Gossip Proof Layers

Architecture: gossip persistence is NOT sled-based

Unlike ledger and governance, gossip state is persisted via the icn-snapshot JSON file mechanism:

  • Write path: GossipActor::export_state()StateSnapshot { gossip_state }save_snapshot(&snapshot, data_dir) → atomic JSON file on disk
  • Read path: load_snapshot(data_dir)GossipActor::restore_state(state)

What is persisted:

  • Vector clock (causal ordering continuity across restart)
  • Topic metadata (name, ACL, scope, max_entries)
  • Topic subscriptions (which DIDs are subscribed to which topics)

What is NOT persisted by design:

  • Gossip entries — they are re-fetched from peers via anti-entropy after restart

Layer 1 — GossipActor State Snapshot Persistence ✅

What it proves: Topic metadata, topic subscriptions, and the vector clock written through GossipActor::export_state()save_snapshot() survive a drop-and-reload boundary with exact field values when restored via restore_state() into a fresh actor.

Artifact: crates/icn-gossip/tests/gossip_persistence.rstest_gossip_state_survives_export_snapshot_restore

Run:

cargo test -p icn-gossip --test gossip_persistence

What is asserted:

  • Topic name survives snapshot round-trip (exact string match)
  • Subscriber DID survives in the topic's subscription list
  • Vector clock count for own_did is exactly 1 after one publish

Key notes:

  • No oracle or keypair needed — exercises the pure state serialization path
  • publish() increments the clock without requiring a send_callback
  • restore_state() restores subscriptions without re-running ACL checks (trusts persisted state, same as production path)


Layer 2 — GossipHandle (Arc<RwLock>) Snapshot Persistence ✅

What it proves: Topic metadata, topic subscriptions, and the vector clock written and exported through the production handle path (GossipActor::spawn()Arc<RwLock<GossipActor>>) survive the same export/snapshot/restore cycle as Layer 1. This is the real access pattern used by the supervisor for all gossip mutations and shutdown export.

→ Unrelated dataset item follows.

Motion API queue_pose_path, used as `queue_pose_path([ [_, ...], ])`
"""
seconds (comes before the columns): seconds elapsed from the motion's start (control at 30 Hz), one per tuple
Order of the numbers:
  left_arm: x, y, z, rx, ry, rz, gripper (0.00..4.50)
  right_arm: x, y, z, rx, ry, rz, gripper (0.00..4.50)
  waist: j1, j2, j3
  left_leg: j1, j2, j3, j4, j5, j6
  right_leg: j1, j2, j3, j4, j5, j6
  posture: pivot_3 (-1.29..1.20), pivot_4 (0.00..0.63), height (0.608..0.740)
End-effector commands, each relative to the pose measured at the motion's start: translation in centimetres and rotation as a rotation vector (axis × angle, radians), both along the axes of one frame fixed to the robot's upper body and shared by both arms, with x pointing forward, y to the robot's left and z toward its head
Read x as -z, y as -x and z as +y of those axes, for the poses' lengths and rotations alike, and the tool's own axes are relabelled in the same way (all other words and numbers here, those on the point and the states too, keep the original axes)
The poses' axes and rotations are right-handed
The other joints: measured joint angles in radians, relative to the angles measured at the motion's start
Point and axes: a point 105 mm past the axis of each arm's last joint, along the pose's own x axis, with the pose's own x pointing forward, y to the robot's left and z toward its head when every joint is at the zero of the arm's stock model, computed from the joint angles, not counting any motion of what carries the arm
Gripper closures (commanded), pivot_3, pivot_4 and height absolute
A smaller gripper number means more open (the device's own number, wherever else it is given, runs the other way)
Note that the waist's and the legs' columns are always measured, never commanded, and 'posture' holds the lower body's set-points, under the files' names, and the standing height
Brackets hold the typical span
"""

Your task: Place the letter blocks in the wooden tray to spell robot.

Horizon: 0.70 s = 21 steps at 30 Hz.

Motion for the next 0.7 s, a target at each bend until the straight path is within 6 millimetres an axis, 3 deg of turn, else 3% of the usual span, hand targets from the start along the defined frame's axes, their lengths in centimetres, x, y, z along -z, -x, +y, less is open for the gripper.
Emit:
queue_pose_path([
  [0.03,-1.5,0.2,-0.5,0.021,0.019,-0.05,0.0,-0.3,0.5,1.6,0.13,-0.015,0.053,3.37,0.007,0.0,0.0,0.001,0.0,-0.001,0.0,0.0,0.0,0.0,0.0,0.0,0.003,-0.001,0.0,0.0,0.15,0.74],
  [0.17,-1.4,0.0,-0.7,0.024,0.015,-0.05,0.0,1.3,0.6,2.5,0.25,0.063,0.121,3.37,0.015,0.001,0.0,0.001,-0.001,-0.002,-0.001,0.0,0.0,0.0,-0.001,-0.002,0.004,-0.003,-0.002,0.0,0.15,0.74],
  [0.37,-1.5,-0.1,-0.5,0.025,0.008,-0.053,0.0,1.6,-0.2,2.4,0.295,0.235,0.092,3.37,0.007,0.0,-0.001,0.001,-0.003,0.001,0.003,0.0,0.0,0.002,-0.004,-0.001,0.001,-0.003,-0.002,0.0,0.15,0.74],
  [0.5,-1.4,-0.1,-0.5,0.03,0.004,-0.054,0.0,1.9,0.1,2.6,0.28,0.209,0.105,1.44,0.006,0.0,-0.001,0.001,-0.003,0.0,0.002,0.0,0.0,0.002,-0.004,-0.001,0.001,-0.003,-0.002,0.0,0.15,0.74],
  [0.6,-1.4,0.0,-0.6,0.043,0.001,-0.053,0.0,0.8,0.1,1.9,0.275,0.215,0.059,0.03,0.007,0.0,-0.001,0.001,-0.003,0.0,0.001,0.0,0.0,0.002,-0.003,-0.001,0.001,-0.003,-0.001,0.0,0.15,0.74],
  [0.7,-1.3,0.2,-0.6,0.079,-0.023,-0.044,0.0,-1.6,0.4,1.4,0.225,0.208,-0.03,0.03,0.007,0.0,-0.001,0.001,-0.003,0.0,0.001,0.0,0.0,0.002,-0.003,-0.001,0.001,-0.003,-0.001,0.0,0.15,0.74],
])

Artifact: crates/icn-gossip/tests/gossip_persistence.rstest_gossip_handle_state_survives_snapshot_restore

Run:

cargo test -p icn-gossip --test gossip_persistence

Production path exercised:

  • Mutations: gossip_handle.write().await.create_topic() / .publish() / .subscribe()
  • Export: gossip_handle.read().await.export_state() (exactly as supervisor/shutdown.rs)
  • Persist: save_snapshot(&snapshot, &data_dir)
  • Reload/restore: load_snapshot()restore_state() into fresh actor

What is asserted:

  • Same three invariants as Layer 1: topic name, subscriber DID, vector clock count
  • Proves no divergence between the "direct struct test path" and the "production handle path"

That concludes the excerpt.